Os ministros Celso de Mello e Gilmar Mendes aproveitaram as críticas de Toffoli aos dispositivos que estabelecem a inelegibilidade para atacar a Lei da Ficha Limpa como um todo. Mendes lembrou que mesmo a Lei Complementar 5, de 1970, promulgada ainda sob o mandato do presidente Médici, considerou inconstitucional a previsão de inelegibilidade antes do total esgotamento do devido processo judicial.

Celso de Mello se uniu ao colega nas considerações dizendo que estender a inelegibilidade “à condenação instável provisória” representa o comprometimento do “estatuto do Estado de inocência”, e que, portanto a restrição deveria ser aplicável apenas a casos onde ocorresse a “sentença definitiva e transitada em julgado enquanto durarem seus efeitos”.

Frente à oposição dos colegas, o relator, ministro Luiz Fux, também interrompendo a conclusão do primeiro voto da sessão, defendeu a prevalência do entendimento popular sobre quem está, ou não, apto a se eleger. “A Justiça é um poder contramajoritário quando contrariamos a maioria parlamentar, mas não quando a opção do legislador foi verificar que um cidadão condenado por órgão judicial não tem aptidão para gerir a coisa pública e não tem merecimento para transitar na vida pública”, disse.

“O tribunal não pode ser contramajoritário para ir contra a opinião da população. Evidentemente que ela não nos pauta, mas temos que ouvi-la porque todo o poder emana do povo e em seu nome é exercido”, pontuou, citando a Constituição.

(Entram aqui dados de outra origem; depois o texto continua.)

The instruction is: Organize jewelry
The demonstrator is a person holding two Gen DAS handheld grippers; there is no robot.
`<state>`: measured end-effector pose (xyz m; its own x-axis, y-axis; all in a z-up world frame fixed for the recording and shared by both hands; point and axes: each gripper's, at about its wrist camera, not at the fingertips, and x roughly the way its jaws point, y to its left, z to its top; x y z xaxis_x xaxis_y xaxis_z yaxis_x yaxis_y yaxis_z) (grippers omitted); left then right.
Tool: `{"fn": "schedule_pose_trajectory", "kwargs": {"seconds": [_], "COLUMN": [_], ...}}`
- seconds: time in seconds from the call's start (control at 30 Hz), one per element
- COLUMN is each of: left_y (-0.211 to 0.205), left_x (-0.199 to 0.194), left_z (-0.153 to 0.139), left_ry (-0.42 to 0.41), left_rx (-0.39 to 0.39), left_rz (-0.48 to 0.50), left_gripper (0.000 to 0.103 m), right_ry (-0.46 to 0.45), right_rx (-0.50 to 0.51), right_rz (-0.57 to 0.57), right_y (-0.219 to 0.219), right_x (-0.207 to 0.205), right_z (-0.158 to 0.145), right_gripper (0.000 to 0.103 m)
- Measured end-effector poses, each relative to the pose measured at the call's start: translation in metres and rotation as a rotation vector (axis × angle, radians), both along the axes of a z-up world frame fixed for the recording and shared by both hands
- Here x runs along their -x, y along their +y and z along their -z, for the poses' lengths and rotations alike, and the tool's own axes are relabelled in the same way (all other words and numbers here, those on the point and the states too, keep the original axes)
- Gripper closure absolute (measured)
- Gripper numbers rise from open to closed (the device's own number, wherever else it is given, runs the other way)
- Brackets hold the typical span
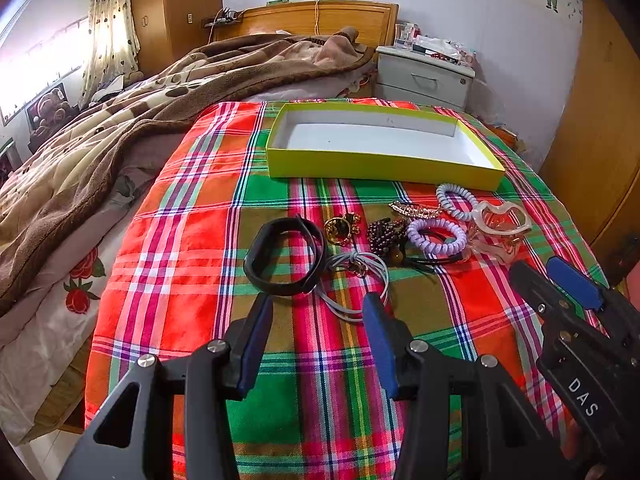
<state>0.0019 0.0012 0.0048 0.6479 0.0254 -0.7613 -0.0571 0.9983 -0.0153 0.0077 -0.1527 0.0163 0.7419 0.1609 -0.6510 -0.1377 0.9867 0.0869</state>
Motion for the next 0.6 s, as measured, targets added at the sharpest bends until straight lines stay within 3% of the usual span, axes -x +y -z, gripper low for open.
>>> {"fn": "schedule_pose_trajectory", "kwargs": {"seconds": [0.6], "left_y": [0.0021], "left_x": [0.0021], "left_z": [0.0003], "left_ry": [0.001], "left_rx": [0.001], "left_rz": [-0.005], "left_gripper": [0.054], "right_ry": [0.001], "right_rx": [0.003], "right_rz": [-0.002], "right_y": [0.0002], "right_x": [-0.0008], "right_z": [0.0011], "right_gripper": [0.052]}}
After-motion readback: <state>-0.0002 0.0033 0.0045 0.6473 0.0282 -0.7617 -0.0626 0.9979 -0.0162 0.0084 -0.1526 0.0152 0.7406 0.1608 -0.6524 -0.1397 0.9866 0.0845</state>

“Não só pode como deve decidir contra a opinião popular”, discordou Gilmar Mendes. “O Judiciário tem um papel didático-pedagógico na defesa do Direito, às vezes mesmo contra a opinião popular. Muitas vezes, nos cabe proteger o indivíduo de si mesmo, nos opor quando a população bate palmas para operações policiais abusivas e matanças”, defendeu Mendes.

Em conclusão considerada um tanto confusa, Toffoli votou contra a aplicabilidade integral dos dispositivos da nova lei apreciados pela corte. O ministro rejeitou a aplicação do princípio de inelegibilidade antes do trânsito em julgado. Transigiu, contudo, ao entender que políticos que renunciaram ao mandato antes da lei entrar em vigor, a fim de escapar de cassação, devem ser tornar inelegíveis.

Frente à contrariedade apresentada pelos ministros Celso de Melo, Gilmar Mendes e Cezar Peluso, Toffoli disse que “seu coração ainda balança”, sobre considerar fatos pregressos na aplicação da lei.

“Eu não conheço, nem nos regimes autoritários, a edição de uma lei para atingir fatos passados e atingir pessoas determinadas. É muito fácil descobrir o universo de pessoas que se quer atingir pela descrição dos fatos”, declarou o presidente do STF, Cezar Peluso.

O ministro Dias Toffoli concluiu seu voto às 17h. Em seguida votaram as ministras Rosa Weber e Cármen Lúcia, a favor da constitucionalidade da lei. O julgamento continua nesta quinta-feira.